Handle research participant data¶

Research participant data carries a protection obligation that is both ethical and legal. The people who provided it consented to a specific use in a specific context. Using it differently, sharing it carelessly, or retaining it beyond the agreed period is not a minor administrative lapse. It is a breach of the relationship that made the research possible.

This runbook covers the handling lifecycle: collection, storage, sharing, and deletion.

Before collection¶

Define what you actually need¶

Data minimisation applies more readily at the design stage than retrospectively. Before building a data collection instrument, ask for each field: what decision or analysis does this enable, and is that decision or analysis necessary for the research purpose?

Fields that are convenient to collect but not analytically necessary should be removed. A participant’s exact postcode enables fine-grained location analysis; if the research only needs regional data, collect the region.

Consent for research participation must be:

Specific: what data will be collected, for what analysis, in what timeframe.
Informed: in language the participant can actually understand, not legal boilerplate.
Revocable: participants must be able to withdraw. What happens to their data if they do needs to be stated in advance.

Blanket consent to “future research purposes” does not satisfy GDPR requirements for specific purpose. If you want to use data for a second study, you need a second consent process or a clear statement in the original that the second use is within scope.

Define retention and deletion¶

Before collection begins, specify: how long will the data be held, and what will trigger deletion. Set a calendar reminder. Treating deletion as something to decide later is how data outlives its consent.

Collection and storage¶

Pseudonymise at collection where possible¶

Separate identifying information from research data as early as possible. Assign each participant a code. Keep the code-to-identity mapping in a separate system with stricter access controls than the research data itself.

If the linking key is destroyed at the end of the study, the research data becomes genuinely anonymised and is no longer subject to data protection obligations. Plan for this from the start.

Encrypt¶

Research data should be encrypted at rest. Institutional network drives are not sufficient on their own; add file-level or folder-level encryption for sensitive datasets.

Restrict access¶

Only the researchers who need access to identifiable data should have it. Shared team drives with broad access are common in academic environments and are a routine over-sharing risk.
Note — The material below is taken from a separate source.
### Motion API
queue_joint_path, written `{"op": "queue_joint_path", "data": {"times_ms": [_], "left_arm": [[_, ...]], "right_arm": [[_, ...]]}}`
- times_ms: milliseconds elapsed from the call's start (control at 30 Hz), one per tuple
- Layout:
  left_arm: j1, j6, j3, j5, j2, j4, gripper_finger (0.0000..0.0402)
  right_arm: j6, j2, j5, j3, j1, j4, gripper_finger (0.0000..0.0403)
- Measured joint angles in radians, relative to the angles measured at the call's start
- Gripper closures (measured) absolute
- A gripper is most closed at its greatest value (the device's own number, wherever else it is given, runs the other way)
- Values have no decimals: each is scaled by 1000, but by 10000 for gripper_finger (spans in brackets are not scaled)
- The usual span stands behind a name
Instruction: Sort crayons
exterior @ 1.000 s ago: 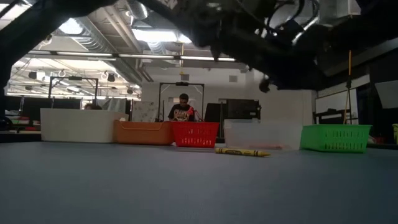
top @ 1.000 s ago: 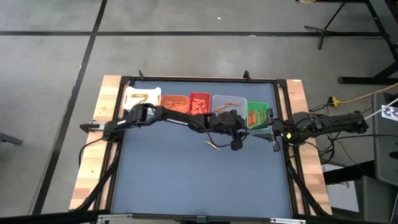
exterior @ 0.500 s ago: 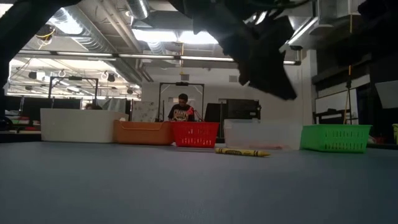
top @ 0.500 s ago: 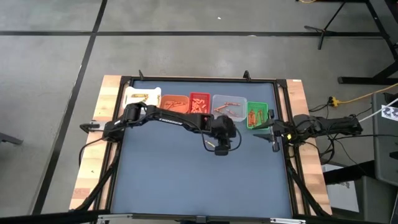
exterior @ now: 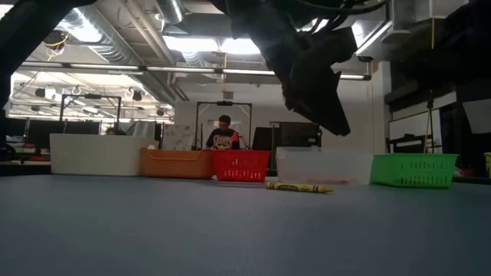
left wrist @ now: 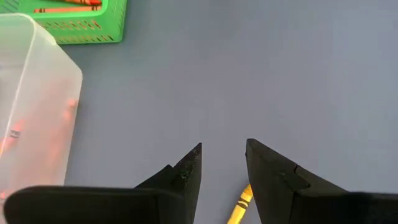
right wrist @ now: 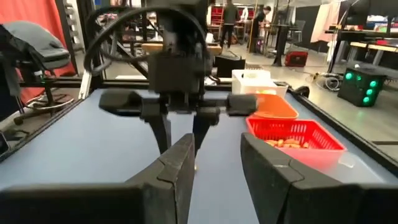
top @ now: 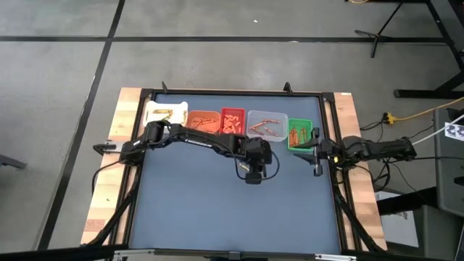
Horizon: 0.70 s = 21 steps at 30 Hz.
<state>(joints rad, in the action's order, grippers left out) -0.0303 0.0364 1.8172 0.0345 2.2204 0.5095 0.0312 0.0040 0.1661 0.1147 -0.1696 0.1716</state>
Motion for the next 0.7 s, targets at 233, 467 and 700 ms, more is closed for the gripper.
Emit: {"op": "queue_joint_path", "data": {"times_ms": [233, 467, 700], "left_arm": [[1, 0, 0, 0, 0, 7, 292], [1, 1, 0, 0, 0, 75, 292], [1, 76, 0, -30, 0, 212, 292]], "right_arm": [[4, -1, -13, -87, 0, -163, 272], [30, -2, -27, -98, 0, -192, 272], [30, 0, -28, -98, 0, -191, 272]]}}
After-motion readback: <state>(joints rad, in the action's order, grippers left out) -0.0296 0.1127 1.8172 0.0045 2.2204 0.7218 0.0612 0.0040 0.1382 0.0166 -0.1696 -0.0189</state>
Configure access to match need.

Within the research team¶

Use access controls, not email attachments. A dataset sent by email to a collaborator is a dataset stored in an email inbox, potentially synced to a personal device, and possibly forwarded somewhere else.

Share via a controlled system where access can be revoked. Log who has been given access.
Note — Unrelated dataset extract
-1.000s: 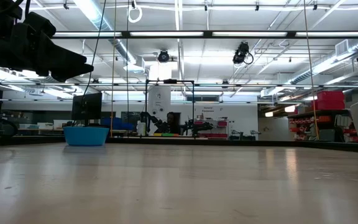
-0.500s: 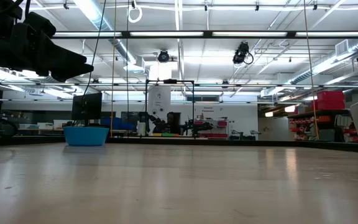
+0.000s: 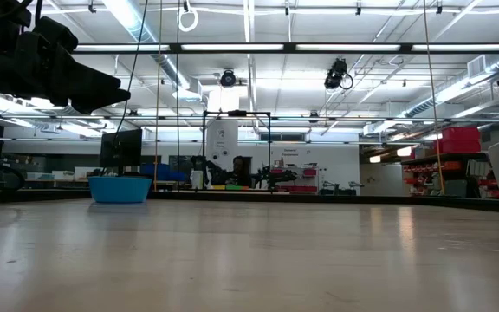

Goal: Nest bowls inside each other
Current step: Stack the blue bowl on the yellow bowl

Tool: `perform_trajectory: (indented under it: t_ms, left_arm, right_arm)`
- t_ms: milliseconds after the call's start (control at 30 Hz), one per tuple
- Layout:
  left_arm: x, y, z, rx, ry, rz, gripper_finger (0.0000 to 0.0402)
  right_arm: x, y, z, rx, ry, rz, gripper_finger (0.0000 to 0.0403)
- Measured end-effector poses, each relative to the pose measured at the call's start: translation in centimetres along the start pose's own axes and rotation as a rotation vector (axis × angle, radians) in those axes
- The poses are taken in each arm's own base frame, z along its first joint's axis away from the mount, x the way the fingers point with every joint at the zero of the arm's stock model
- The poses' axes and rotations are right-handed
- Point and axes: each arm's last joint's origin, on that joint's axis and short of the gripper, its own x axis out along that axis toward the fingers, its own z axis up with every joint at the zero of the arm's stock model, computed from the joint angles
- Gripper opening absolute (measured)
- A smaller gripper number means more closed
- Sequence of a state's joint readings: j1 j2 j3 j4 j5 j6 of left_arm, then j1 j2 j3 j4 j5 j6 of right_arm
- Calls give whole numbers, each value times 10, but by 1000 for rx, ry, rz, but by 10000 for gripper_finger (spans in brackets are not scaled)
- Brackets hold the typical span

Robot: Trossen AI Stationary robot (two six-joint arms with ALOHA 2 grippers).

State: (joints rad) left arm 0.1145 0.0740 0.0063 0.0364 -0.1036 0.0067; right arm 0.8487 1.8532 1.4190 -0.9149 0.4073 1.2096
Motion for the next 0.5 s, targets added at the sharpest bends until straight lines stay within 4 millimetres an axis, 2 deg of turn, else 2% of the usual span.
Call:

With external collaborators¶

Before sharing with anyone outside your institution, check:

Does the consent cover sharing with this party?
Is a data sharing agreement in place?
What jurisdiction will the data be processed in? If outside the EU, is there a legal transfer mechanism?

Identifiable participant data should not be sent to a collaborator whose institutional cloud storage sits under US jurisdiction without reviewing the legal transfer position. This is not a hypothetical concern; it is a routine gap in cross-border collaboration.

Publication¶

Anonymised or aggregated data can often be published or shared openly without consent issues, provided the anonymisation is genuine. Test re-identification risk before publishing: small group sizes, unusual combinations of attributes, and sparse datasets can allow re-identification even without direct identifiers.

The playbooks in this collection include data minimisation guidance relevant to this assessment.

Deletion¶

At the end of the retention period, delete systematically:

The research data itself.
All backups of the research data.
The consent records (after confirming legal retention obligations in your jurisdiction).
Any copies shared with collaborators (confirm deletion with them).

Document that deletion occurred. If a regulatory authority ever asks why you no longer hold the data, “we deleted it on schedule per our retention policy” is the answer you want to give.

If a participant has withdrawn consent and requested deletion mid-study, follow the same process for their records specifically, as promptly as possible.